Numéro 14 :: Bonecos Utópicos
Nesta 14ª edição elementos díspares se conectam: por um lado os editores tentam se habituar ao novo visual: mais simples é verdade, mas francamente mais direto e equilibrado. Parece um contrassenso pensando nos textos inventivos e pouco ortodoxos que encontramos nesta edição. Um texto raro, no qual o elemento da própria escrita é de alguma forma desafiado. Um filme, como se sabe, é fruto de algo coletivo, cada qual com seu corpo. O “cinema do corpo” passa pela experiência particular da artista no texto de Monica Toledo, Olympia: da autômata à videoperformance de um corpo vivo. Em Lady in a Boat, Bárbara Souza Costa faz uma análise da obra homônima de James Tissot, traçando profícuos paralelos com a história das cortesãs do século XIX, especialmente do cenário Francês.
A ditadura da felicidade é alvo de Marília Medrado. Não basta ter o corpo “saudável”, levar uma vida “verde”, salvar o planeta, amar incondicionalmente todos os animais, é preciso ser feliz também, e caso não aconteça, deve-se se penalizar, sofrer até conseguir. É proibido ser infeliz é como um grito contido no meio do olho deste furacão. Sua mente não pode sofrer, não há espaço para tristeza, ela transformou-se em doença, e temos remédios próprios e classificados para curá-la. Em Utopias passadas e a insegurança do futuro, Luiz Felipe “White” Fernandes, resgata o tempo passado e perdido e ao mesmo tempo inexistente, para tanto, talvez um voo rasteiro pela filogênese e a ambivalência do homem entre “agon” e idôneo seja necessário.

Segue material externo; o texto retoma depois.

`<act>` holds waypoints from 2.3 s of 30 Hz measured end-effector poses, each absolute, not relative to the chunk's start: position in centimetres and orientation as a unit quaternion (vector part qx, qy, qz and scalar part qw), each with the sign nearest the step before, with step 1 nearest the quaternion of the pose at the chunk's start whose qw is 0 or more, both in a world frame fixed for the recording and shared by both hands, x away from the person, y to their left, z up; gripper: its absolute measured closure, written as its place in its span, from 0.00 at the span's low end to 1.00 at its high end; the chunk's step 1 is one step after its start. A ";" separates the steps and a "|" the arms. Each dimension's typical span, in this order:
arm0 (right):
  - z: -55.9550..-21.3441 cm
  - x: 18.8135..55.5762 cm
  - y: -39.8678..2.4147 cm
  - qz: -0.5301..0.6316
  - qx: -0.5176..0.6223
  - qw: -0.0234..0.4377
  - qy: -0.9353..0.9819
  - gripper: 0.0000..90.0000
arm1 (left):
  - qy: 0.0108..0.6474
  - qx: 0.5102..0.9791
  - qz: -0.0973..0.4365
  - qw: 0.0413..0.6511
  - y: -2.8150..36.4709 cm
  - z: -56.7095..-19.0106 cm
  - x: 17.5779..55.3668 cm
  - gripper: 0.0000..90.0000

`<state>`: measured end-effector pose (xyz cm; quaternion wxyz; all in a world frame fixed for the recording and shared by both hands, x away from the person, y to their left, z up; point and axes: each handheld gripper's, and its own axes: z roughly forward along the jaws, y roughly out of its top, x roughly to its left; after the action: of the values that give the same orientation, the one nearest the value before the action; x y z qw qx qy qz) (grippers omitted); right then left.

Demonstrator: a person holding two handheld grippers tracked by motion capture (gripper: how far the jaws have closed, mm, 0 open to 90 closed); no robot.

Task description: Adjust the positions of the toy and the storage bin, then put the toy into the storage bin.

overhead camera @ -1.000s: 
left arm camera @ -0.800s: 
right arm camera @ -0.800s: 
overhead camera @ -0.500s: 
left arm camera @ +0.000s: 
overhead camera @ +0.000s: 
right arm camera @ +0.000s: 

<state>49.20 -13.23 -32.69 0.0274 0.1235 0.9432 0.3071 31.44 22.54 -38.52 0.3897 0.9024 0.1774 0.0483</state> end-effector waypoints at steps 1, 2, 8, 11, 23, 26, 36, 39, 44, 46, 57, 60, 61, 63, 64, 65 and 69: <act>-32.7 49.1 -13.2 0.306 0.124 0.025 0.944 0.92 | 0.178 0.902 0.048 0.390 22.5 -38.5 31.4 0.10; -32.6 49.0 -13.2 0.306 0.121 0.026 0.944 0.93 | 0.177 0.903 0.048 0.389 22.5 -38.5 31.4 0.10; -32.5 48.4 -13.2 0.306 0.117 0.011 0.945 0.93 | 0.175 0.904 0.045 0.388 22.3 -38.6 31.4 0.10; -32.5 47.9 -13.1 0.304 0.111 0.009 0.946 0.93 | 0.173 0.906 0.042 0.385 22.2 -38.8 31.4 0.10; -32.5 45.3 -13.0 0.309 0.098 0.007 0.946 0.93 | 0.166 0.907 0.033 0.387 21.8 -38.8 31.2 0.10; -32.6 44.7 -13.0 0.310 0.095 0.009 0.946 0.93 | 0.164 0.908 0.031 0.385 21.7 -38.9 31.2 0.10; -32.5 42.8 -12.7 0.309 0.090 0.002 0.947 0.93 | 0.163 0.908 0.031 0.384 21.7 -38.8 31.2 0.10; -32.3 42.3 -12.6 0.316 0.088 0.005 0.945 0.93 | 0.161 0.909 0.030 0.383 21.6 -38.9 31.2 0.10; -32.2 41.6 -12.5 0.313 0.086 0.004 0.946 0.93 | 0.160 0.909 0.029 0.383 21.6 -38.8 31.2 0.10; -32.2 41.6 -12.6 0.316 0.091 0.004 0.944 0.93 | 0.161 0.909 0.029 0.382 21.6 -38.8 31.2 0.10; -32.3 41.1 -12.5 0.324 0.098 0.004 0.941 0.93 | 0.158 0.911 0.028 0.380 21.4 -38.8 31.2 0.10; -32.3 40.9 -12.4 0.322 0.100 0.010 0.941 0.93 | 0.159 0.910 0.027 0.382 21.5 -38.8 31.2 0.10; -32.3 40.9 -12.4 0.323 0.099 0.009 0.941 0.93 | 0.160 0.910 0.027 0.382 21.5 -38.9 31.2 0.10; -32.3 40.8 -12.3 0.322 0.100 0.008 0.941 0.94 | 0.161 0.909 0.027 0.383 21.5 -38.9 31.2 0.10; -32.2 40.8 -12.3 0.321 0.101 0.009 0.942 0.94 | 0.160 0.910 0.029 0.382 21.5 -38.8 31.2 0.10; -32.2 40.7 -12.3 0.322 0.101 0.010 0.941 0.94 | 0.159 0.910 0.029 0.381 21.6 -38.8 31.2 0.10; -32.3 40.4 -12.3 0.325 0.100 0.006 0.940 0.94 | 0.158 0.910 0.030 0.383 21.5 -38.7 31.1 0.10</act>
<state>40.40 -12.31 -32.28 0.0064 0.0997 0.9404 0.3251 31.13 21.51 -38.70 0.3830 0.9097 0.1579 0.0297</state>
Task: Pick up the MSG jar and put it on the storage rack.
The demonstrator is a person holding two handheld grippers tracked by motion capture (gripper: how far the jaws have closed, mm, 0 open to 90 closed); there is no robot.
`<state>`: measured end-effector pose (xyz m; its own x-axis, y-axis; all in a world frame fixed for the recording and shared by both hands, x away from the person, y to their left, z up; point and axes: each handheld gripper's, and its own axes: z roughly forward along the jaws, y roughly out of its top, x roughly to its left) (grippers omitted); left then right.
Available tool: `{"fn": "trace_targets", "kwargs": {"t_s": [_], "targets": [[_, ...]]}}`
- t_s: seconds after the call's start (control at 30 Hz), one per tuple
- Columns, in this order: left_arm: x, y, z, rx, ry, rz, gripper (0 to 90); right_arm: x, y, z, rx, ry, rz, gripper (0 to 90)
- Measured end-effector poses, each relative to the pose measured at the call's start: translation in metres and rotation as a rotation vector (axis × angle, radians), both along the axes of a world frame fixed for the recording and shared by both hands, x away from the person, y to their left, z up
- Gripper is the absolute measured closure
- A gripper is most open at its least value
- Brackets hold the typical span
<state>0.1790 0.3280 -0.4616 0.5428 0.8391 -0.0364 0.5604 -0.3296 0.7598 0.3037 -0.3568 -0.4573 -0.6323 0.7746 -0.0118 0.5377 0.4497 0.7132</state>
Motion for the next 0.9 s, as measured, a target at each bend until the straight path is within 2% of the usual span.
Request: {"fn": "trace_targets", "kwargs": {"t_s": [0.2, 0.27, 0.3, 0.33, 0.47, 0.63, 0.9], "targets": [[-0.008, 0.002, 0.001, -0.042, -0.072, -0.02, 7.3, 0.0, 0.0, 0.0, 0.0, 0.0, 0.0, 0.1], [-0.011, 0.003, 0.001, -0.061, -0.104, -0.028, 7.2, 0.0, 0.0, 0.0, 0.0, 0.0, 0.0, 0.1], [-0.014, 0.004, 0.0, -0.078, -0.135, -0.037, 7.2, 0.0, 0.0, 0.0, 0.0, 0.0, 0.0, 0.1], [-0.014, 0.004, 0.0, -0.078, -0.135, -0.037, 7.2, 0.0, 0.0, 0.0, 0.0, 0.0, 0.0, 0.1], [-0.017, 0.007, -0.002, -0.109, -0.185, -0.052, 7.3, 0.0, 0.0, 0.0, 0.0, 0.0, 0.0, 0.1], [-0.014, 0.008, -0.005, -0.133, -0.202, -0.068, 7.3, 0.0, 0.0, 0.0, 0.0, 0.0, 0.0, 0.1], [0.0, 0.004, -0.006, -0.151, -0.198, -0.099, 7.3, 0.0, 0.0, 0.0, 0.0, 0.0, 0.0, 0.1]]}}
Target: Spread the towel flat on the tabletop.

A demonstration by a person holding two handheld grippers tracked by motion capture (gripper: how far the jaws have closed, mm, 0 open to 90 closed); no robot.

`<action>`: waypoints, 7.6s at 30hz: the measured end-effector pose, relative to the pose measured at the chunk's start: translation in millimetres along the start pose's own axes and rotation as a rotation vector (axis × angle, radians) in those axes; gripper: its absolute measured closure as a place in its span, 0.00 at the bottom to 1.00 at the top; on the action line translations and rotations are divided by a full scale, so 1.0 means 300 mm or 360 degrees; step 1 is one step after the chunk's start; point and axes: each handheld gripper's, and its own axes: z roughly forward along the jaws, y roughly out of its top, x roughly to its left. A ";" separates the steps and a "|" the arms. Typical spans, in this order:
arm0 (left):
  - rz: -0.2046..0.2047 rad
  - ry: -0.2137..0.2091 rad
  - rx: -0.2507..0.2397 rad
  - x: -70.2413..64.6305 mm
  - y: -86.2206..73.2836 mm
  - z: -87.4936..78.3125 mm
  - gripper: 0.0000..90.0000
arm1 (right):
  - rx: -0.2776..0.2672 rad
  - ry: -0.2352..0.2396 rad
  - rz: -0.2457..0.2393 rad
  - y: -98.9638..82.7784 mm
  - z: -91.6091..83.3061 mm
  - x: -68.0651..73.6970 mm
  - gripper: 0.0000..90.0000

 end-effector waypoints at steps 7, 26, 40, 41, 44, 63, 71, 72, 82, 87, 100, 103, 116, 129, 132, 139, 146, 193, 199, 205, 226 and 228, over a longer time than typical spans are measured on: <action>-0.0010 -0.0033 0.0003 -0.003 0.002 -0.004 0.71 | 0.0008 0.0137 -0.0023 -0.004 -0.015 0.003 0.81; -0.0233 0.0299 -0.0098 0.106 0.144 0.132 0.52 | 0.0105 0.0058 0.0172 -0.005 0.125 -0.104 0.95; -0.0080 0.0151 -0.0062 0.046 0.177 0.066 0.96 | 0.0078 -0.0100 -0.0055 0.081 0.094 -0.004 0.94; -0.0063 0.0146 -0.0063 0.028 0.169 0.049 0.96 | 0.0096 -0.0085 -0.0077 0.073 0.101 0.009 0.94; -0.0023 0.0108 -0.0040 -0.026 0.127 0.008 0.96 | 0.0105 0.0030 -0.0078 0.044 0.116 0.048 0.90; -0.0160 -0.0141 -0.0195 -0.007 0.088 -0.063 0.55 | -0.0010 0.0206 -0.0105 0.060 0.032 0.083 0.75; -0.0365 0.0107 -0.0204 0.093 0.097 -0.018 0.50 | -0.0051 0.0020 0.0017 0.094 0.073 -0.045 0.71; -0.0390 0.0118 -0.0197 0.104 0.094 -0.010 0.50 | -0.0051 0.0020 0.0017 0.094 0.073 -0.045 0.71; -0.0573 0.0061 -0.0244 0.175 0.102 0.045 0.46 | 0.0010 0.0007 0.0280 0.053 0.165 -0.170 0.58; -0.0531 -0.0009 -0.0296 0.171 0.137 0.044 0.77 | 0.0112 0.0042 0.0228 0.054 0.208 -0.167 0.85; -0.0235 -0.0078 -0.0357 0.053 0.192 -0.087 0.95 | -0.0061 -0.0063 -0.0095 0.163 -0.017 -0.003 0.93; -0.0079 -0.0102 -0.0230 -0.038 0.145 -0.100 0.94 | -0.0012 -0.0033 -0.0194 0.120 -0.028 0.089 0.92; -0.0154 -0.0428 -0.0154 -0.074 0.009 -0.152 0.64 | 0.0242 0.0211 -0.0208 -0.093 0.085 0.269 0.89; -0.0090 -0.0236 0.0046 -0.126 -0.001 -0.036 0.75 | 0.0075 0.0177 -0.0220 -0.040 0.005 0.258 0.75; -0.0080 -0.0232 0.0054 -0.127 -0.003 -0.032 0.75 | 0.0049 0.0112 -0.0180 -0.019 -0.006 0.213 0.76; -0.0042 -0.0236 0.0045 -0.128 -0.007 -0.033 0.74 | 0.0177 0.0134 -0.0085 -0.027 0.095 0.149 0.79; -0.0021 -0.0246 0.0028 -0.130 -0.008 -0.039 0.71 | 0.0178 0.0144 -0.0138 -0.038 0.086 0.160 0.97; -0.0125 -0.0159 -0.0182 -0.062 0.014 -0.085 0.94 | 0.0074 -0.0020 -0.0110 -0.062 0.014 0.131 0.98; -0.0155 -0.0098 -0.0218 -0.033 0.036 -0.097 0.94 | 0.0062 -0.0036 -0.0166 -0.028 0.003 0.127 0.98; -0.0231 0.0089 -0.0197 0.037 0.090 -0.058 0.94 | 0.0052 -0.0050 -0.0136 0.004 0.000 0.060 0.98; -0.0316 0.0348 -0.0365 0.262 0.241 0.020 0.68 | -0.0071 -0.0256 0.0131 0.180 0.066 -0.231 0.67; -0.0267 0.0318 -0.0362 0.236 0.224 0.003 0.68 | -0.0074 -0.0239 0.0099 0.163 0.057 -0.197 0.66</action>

Assim como é necessário o resgate de um momento precioso, tal qual Marcel em A busca do tempo perdido, que lhe dará sensações e lembranças já esquecidas em Reminiscências de um dia de Paulo Lima.
Da recriação, ou melhor, criação de uma mitologia, daquelas explicativas, fornecendo respostas cifradas e contemporâneas para nosso mundo nem que isso seja de antemão uma grande utopia, assim é Utopia Divina de Flávio Junqueira.
Nas digressões imagéticas duas intervenções. Uma já conhecida. Inaugurada, como homenagem, no mês de falecimento de Ingmar Bergman: A sétima das dez lições sobre Bergman. Dessa vez Martinho Junior, recortou aquilo que chamou de Da arte. Curto, mas esclarecedor. Já no segundo, Diego Pontes e Derick de Almeida em Self marcam temporalmente o vídeo enquanto a pletora de imagens endógenas entra em trânsito com as exógenas. Neste entremeio, um canal invisível que as imagens ganham sentido.